▶ _Task goal_: Every line of the entries below from the one containing "- r01: -0.9385..0.9699" to the one containing "[About image 1]", both ends included, must be written out exactly. No other line belongs in the answer.

═══

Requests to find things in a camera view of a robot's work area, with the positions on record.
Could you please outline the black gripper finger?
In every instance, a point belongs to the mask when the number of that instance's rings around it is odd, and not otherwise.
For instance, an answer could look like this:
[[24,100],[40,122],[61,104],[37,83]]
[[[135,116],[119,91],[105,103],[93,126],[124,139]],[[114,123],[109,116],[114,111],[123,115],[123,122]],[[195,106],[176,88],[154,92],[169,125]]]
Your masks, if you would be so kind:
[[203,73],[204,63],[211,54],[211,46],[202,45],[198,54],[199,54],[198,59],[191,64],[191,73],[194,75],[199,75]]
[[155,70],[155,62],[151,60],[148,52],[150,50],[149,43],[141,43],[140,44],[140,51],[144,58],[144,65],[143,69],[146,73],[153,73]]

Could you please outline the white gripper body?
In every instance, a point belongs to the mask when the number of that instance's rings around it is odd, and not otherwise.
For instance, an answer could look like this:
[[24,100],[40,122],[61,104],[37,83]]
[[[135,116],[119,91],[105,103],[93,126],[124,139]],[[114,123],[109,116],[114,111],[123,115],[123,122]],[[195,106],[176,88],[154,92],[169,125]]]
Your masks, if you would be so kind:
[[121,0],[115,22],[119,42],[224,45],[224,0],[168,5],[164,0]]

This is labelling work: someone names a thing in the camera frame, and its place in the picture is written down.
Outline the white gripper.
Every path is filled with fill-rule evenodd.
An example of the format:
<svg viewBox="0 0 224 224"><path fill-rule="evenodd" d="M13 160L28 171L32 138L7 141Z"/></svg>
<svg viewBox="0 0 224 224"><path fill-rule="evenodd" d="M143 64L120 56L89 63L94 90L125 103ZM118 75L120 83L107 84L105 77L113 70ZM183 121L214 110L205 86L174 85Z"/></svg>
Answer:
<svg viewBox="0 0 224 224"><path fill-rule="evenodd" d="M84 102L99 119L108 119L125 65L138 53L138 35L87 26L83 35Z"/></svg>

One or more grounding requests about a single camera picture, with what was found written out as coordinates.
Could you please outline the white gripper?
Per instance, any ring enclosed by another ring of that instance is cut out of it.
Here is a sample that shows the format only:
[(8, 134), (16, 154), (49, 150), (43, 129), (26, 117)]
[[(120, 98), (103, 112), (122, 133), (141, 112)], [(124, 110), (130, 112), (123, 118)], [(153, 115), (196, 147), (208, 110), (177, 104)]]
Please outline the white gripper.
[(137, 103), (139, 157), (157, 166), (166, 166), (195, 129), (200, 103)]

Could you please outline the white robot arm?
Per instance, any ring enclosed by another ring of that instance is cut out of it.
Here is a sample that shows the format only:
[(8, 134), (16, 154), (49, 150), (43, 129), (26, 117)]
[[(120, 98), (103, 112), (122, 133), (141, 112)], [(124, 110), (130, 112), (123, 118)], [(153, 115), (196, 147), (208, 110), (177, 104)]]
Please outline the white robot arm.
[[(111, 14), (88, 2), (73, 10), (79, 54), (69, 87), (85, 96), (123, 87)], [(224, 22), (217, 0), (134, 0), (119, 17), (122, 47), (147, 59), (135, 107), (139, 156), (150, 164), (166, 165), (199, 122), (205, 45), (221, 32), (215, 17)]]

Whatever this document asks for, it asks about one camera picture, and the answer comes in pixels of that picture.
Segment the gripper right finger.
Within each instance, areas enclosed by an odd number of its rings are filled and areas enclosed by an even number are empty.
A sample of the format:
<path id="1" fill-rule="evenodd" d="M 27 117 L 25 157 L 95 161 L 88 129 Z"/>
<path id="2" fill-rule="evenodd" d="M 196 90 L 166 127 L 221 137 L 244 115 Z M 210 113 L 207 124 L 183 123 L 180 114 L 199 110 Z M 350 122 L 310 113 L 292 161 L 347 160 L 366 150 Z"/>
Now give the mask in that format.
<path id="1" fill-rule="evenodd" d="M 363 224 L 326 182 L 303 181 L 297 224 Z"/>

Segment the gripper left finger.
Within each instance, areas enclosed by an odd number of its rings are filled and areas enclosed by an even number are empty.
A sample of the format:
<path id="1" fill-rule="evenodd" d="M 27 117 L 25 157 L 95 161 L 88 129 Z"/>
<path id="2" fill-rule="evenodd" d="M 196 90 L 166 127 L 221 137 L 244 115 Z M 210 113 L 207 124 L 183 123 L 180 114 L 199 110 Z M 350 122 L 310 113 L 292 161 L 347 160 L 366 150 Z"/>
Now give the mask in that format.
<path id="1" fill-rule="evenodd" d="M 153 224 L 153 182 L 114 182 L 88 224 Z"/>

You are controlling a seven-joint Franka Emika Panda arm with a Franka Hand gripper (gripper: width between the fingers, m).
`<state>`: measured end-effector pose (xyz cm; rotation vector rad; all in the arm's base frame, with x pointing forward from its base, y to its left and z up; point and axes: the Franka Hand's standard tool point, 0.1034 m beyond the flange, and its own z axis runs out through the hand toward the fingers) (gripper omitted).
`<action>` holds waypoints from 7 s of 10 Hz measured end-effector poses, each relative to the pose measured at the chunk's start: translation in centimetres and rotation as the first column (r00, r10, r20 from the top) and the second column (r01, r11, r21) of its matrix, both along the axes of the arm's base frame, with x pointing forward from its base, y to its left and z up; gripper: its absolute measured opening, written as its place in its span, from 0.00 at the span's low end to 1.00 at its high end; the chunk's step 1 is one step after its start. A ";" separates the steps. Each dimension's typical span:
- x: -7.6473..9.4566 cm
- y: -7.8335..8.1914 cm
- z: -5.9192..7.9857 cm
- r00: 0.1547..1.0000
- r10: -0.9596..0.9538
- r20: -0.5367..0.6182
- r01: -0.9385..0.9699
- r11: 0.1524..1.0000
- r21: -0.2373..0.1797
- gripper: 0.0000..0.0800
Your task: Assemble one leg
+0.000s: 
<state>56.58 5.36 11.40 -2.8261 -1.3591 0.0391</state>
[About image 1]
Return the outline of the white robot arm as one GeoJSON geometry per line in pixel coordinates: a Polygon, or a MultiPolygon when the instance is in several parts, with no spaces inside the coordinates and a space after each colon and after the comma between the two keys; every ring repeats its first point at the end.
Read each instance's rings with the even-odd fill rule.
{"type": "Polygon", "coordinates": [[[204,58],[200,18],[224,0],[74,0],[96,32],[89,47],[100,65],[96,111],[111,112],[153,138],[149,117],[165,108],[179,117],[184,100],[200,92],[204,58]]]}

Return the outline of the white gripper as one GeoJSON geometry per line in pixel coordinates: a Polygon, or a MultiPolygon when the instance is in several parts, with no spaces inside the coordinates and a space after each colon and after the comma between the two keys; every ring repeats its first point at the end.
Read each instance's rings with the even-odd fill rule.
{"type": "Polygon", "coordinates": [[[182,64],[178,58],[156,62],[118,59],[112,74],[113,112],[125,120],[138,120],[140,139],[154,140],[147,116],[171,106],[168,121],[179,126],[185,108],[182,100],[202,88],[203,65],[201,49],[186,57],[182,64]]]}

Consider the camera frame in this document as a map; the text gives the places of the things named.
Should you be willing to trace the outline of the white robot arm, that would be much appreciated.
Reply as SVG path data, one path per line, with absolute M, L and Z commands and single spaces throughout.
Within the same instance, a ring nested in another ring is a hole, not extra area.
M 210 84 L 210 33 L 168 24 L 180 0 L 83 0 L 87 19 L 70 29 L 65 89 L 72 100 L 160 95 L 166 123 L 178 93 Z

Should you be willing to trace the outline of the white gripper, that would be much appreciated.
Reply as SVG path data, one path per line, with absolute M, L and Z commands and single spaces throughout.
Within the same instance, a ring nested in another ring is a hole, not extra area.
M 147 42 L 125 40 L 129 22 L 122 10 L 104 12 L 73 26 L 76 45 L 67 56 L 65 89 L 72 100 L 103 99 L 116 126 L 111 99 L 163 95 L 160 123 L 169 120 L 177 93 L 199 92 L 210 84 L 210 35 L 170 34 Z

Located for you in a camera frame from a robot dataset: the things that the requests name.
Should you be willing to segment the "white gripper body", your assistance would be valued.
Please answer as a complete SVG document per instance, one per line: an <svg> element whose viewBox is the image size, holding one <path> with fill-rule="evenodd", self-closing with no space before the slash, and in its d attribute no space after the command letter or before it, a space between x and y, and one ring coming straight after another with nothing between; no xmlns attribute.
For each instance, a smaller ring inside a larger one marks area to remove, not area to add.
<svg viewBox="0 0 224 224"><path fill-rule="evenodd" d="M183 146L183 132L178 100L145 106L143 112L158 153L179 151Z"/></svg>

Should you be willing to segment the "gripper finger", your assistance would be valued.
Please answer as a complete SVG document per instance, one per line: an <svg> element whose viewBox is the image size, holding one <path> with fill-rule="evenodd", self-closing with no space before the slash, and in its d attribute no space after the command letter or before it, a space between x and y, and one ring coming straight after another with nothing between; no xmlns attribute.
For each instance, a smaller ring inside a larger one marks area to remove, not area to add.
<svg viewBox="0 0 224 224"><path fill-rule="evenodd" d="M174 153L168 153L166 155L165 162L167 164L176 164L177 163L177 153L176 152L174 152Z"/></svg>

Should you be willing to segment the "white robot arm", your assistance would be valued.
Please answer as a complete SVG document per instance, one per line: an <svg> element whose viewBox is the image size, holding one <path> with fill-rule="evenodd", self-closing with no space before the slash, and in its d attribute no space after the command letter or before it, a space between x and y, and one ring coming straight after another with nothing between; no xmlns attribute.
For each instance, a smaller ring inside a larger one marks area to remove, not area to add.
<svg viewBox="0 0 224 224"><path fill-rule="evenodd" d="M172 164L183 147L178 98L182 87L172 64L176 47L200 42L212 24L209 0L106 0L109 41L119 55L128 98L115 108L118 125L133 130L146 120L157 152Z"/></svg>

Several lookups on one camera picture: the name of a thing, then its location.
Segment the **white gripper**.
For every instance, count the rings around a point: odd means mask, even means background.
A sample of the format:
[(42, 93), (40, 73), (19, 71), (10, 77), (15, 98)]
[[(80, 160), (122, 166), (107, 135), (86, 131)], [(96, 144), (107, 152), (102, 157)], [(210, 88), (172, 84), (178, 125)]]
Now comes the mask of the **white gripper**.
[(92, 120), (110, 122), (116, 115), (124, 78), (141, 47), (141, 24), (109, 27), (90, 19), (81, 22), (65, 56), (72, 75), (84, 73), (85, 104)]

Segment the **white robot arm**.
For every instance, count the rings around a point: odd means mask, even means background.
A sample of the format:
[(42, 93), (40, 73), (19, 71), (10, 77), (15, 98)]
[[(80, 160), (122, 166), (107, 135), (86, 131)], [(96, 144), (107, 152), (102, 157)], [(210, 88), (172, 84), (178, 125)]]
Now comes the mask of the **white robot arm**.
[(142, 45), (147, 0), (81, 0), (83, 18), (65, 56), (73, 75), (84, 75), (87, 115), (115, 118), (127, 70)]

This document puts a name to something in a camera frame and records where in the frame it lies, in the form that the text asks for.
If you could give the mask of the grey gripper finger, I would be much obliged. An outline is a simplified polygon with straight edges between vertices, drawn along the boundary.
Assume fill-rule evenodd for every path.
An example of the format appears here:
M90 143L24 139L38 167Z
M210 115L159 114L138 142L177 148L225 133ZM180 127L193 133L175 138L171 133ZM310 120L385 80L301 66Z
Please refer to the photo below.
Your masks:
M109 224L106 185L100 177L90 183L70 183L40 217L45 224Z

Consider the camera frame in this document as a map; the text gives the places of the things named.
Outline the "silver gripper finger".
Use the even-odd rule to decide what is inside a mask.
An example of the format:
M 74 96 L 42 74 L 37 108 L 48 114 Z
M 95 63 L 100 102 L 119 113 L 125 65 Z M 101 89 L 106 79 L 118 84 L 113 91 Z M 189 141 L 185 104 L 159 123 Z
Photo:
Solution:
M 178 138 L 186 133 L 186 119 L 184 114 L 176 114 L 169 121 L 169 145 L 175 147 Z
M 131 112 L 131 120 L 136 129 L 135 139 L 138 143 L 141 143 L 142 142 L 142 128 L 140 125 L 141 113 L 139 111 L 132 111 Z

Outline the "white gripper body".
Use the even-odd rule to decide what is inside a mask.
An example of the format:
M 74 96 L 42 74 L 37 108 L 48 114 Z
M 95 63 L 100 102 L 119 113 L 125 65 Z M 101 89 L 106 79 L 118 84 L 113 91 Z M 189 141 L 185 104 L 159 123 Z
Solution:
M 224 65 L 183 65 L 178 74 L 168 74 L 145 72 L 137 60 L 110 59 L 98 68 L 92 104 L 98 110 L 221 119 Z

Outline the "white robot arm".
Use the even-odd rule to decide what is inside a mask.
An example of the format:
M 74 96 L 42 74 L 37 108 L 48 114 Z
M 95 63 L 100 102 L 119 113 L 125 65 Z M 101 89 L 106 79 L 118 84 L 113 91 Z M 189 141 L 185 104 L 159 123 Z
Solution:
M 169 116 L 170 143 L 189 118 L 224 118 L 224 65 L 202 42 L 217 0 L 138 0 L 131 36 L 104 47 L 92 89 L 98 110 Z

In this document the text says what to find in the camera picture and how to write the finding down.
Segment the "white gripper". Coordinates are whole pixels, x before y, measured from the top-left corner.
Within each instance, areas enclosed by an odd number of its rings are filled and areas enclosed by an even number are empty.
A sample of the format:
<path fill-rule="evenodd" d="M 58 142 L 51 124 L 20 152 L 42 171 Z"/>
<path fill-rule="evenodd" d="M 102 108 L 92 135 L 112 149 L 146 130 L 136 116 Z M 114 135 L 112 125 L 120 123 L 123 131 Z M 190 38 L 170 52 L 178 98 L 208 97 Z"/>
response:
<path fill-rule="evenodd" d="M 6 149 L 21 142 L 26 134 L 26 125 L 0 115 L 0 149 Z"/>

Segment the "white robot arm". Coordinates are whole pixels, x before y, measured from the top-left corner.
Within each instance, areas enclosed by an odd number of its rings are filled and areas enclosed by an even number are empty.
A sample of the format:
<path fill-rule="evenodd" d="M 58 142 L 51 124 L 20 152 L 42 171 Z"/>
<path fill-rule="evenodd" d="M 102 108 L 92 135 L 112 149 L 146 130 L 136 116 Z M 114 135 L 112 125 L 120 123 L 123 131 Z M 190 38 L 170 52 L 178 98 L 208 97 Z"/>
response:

═══

▶ _Solution_:
- r01: -0.9385..0.9699
- r11: 0.1524..1.0000
- r21: -0.2373..0.1797
- gripper: 0.0000..0.0800
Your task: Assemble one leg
+0.000s: 
<state>56.58 5.36 11.40 -2.8261 -1.3591 0.0391</state>
[About image 1]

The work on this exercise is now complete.